▶ _Task instructions_:
Line by line, return the data exactly as shown.

▶ _The records_:
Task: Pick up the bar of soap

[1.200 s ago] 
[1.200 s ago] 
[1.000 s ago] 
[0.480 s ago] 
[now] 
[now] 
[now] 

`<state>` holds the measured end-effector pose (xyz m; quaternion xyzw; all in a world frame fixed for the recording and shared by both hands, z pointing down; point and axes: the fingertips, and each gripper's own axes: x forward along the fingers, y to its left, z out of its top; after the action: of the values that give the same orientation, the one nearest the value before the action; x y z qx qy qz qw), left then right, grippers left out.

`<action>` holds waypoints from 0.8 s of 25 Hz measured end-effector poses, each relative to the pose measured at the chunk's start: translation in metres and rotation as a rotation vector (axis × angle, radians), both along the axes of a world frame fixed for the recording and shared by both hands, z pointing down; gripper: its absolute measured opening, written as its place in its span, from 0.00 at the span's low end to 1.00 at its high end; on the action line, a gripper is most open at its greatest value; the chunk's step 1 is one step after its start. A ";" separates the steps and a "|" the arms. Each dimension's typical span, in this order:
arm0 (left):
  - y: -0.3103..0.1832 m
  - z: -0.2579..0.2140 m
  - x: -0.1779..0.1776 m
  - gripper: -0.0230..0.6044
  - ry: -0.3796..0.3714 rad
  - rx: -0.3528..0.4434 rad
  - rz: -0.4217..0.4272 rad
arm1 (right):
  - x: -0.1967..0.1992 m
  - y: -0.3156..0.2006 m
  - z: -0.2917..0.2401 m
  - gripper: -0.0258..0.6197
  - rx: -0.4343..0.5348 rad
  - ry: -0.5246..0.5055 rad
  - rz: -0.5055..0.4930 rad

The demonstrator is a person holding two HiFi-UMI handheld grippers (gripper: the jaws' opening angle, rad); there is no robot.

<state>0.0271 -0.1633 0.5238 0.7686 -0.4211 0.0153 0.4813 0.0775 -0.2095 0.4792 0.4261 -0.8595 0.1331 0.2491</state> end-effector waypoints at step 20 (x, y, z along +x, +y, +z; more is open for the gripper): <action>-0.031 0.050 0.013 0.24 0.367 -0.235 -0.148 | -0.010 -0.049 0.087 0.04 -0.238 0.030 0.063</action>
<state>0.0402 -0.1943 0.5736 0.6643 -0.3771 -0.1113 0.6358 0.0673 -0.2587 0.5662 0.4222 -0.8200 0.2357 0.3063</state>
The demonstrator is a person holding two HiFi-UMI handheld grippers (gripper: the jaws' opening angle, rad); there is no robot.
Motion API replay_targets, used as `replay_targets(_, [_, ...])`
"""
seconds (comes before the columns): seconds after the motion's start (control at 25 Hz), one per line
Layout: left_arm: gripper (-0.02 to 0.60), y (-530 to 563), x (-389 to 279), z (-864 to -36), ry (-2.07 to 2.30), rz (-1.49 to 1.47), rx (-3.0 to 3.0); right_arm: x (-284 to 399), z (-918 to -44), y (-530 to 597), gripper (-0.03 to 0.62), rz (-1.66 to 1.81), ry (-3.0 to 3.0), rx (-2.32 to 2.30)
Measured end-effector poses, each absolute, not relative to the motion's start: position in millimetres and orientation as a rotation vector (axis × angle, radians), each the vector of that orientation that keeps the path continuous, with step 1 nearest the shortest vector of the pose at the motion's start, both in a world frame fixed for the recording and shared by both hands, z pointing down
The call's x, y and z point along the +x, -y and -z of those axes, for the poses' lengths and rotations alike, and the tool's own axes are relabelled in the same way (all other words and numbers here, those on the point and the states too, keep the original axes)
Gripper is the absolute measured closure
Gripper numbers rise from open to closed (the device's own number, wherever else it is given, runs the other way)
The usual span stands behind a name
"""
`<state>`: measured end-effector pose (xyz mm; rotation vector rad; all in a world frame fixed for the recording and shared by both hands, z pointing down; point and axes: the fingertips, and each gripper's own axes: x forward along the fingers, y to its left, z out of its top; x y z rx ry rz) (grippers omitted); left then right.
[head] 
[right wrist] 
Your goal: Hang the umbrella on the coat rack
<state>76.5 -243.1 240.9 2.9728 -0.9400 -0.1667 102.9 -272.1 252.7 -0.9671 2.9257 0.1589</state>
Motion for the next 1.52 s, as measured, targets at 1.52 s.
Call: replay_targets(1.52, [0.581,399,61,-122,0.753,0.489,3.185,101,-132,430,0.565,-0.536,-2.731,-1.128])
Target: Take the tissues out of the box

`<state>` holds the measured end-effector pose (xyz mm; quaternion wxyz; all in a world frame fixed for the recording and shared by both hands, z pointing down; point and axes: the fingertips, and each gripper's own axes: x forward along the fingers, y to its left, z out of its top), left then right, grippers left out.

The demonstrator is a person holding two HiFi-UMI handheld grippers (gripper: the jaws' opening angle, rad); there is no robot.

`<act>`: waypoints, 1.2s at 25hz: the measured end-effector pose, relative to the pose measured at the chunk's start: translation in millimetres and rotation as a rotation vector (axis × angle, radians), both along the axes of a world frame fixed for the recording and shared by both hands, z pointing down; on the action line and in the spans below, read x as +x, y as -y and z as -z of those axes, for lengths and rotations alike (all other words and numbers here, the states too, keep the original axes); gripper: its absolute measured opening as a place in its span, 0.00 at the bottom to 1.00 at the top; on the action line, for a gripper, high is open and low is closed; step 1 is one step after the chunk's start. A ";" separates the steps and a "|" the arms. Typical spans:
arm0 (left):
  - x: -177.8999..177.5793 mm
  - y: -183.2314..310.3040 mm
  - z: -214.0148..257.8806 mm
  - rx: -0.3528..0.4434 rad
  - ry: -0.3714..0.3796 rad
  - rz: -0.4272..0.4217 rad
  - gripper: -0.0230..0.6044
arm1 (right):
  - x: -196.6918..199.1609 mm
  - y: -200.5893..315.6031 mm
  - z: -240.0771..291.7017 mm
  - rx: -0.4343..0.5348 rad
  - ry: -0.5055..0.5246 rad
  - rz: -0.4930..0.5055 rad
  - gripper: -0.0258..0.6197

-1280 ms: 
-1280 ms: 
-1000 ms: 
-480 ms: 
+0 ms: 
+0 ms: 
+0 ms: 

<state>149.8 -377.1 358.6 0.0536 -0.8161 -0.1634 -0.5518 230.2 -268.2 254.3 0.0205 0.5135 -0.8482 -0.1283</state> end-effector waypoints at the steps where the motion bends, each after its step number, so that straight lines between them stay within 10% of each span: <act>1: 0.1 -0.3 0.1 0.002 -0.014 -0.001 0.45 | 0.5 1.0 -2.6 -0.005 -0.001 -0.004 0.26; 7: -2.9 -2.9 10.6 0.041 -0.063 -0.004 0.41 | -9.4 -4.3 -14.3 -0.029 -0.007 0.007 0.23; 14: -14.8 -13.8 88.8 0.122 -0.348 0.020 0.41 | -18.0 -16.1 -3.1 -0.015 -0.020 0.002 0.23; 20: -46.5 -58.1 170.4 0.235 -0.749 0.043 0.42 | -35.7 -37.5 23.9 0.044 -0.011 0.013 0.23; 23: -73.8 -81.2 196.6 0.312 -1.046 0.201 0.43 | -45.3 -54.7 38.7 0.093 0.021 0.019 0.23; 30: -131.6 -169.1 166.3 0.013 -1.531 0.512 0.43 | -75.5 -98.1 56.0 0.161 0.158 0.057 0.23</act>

▶ _Result of the task_:
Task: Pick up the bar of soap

[1.200 s ago] 
[1.200 s ago] 
[1.000 s ago] 
[0.480 s ago] 
[now] 
[now] 
[now] 

`<state>` holds the measured end-effector pose (xyz m; quaternion xyzw; all in a world frame fixed for the recording and shared by both hands, z pointing down; point and axes: the fingertips, and each gripper's own axes: x forward along the fingers, y to its left, z out of its top; after the action: of the values that give the same orientation, the one nearest the value before the action; x y z qx qy qz qw), left then right, grippers left out.

`<action>` holds waypoints from 0.8 s of 25 Hz measured end-effector poses, each relative to the pose measured at the chunk's start: translation in metres and rotation as a rotation vector (axis × angle, radians), both along the axes of a world frame fixed for the recording and shared by both hands, z pointing down; gripper: its absolute measured opening, written as its place in its span, from 0.00 at the span's low end to 1.00 at its high end; on the action line, a gripper is most open at its greatest value; the chunk's step 1 is one step after its start. A ";" separates the steps and a "|" the arms. Each dimension's typical span, in this order:
arm0 (left):
  - y: -0.3103..0.1832 m
  - z: -0.2579..0.2140 m
  - x: -0.1779..0.1776 m
  - gripper: -0.0230..0.6044
  - ry: -0.3796..0.3714 rad
  - rx: -0.3528..0.4434 rad
  - rz: -0.4217..0.4272 rad
arm1 (right):
  - x: -0.1967..0.1992 m
  - y: -0.3156..0.2006 m
  - z: -0.2917..0.2401 m
  - gripper: -0.0258..0.6197
  - rx: -0.4343..0.5348 rad
  - ry: -0.5246..0.5055 rad
  - rz: -0.5055..0.4930 rad

The demonstrator is a person holding two HiFi-UMI handheld grippers (gripper: the jaws' opening angle, rad); there is no robot.

<state>0.0271 -0.1633 0.5238 0.7686 -0.4211 0.0153 0.4813 0.0775 -0.2095 0.4792 0.4261 -0.8595 0.1331 0.2491</state> end-effector waypoints at step 20 (x, y, z along +x, +y, +z; more is open for the gripper): <action>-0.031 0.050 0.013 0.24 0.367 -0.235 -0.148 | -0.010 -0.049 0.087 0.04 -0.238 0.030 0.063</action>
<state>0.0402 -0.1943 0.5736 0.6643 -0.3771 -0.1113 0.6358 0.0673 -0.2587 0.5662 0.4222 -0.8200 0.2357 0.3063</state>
The demonstrator is a person holding two HiFi-UMI handheld grippers (gripper: the jaws' opening angle, rad); there is no robot.
Motion API replay_targets, used as `replay_targets(_, [_, ...])`
"""
seconds (comes before the columns): seconds after the motion's start (control at 25 Hz), one per line
Layout: left_arm: gripper (-0.02 to 0.60), y (-530 to 563), x (-389 to 279), z (-864 to -36), ry (-2.07 to 2.30), rz (-1.49 to 1.47), rx (-3.0 to 3.0); right_arm: x (-284 to 399), z (-918 to -44), y (-530 to 597), gripper (-0.03 to 0.62), rz (-1.66 to 1.81), ry (-3.0 to 3.0), rx (-2.32 to 2.30)
Measured end-effector poses, each absolute, not relative to the motion's start: position in millimetres and orientation as a rotation vector (axis × angle, radians), each the vector of that orientation that keeps the path continuous, with step 1 nearest the shortest vector of the pose at the motion's start, both in a world frame fixed for the recording and shared by both hands, z pointing down
The call's x, y and z point along the +x, -y and -z of those axes, for the poses' lengths and rotations alike, and the tool's own axes are relabelled in the same way (all other words and numbers here, those on the point and the states too, keep the original axes)
Gripper is the absolute measured closure
Gripper numbers rise from open to closed (the device's own number, wherever else it is given, runs the other way)
The usual span stands behind a name
"""
`<state>`: measured end-effector pose (xyz mm; rotation vector rad; all in a world frame fixed for the recording and shared by both hands, z pointing down; point and axes: the fingertips, and each gripper's own axes: x forward along the fingers, y to its left, z out of its top; x y z rx ry rz) (grippers omitted); left then right.
[head] 
[right wrist] 
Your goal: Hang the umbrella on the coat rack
<state>76.5 -243.1 240.9 2.9728 -0.9400 -0.1667 102.9 -272.1 252.7 -0.9671 2.9257 0.1589</state>
Motion for the next 1.52 s, as measured, targets at 1.52 s.
Call: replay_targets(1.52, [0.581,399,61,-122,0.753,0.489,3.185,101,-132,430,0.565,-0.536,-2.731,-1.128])
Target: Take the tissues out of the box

`<state>` holds the measured end-effector pose (xyz mm; quaternion wxyz; all in a world frame fixed for the recording and shared by both hands, z pointing down; point and axes: the fingertips, and each gripper's own axes: x forward along the fingers, y to its left, z out of its top), left then right, grippers left out.

The demonstrator is a person holding two HiFi-UMI handheld grippers (gripper: the jaws' opening angle, rad); there is no robot.

`<act>`: waypoints, 1.2s at 25hz: the measured end-effector pose, relative to the pose measured at the chunk's start: translation in millimetres and rotation as a rotation vector (axis × angle, radians), both along the axes of a world frame fixed for the recording and shared by both hands, z pointing down; on the action line and in the spans below, read x as +x, y as -y and z as -z of those axes, for lengths and rotations alike (all other words and numbers here, the states too, keep the original axes); gripper: its absolute measured opening as a place in its span, 0.00 at the bottom to 1.00 at the top; on the action line, for a gripper, high is open and low is closed; step 1 is one step after the chunk's start. A ";" separates the steps and a "|" the arms. Typical spans:
arm0 (left):
  - x: -177.8999..177.5793 mm
  - y: -183.2314..310.3040 mm
  - z: -214.0148..257.8806 mm
  - rx: -0.3528..0.4434 rad
  - ry: -0.3714..0.3796 rad
  - rz: -0.4272..0.4217 rad
  - gripper: -0.0230..0.6044
arm1 (right):
  - x: -196.6918..199.1609 mm
  - y: -200.5893..315.6031 mm
  - z: -240.0771..291.7017 mm
  - rx: -0.4343..0.5348 rad
  - ry: -0.5055..0.5246 rad
  - rz: -0.4930..0.5055 rad
  - gripper: -0.0258..0.6197

-1280 ms: 
-1280 ms: 
-1000 ms: 
-480 ms: 
+0 ms: 
+0 ms: 
+0 ms: 

<state>149.8 -377.1 358.6 0.0536 -0.8161 -0.1634 -0.5518 230.2 -268.2 254.3 0.0205 0.5135 -0.8482 -0.1283</state> end-effector waypoints at the steps where the motion bends, each after its step number, so that straight lines between them stay within 10% of each span: <act>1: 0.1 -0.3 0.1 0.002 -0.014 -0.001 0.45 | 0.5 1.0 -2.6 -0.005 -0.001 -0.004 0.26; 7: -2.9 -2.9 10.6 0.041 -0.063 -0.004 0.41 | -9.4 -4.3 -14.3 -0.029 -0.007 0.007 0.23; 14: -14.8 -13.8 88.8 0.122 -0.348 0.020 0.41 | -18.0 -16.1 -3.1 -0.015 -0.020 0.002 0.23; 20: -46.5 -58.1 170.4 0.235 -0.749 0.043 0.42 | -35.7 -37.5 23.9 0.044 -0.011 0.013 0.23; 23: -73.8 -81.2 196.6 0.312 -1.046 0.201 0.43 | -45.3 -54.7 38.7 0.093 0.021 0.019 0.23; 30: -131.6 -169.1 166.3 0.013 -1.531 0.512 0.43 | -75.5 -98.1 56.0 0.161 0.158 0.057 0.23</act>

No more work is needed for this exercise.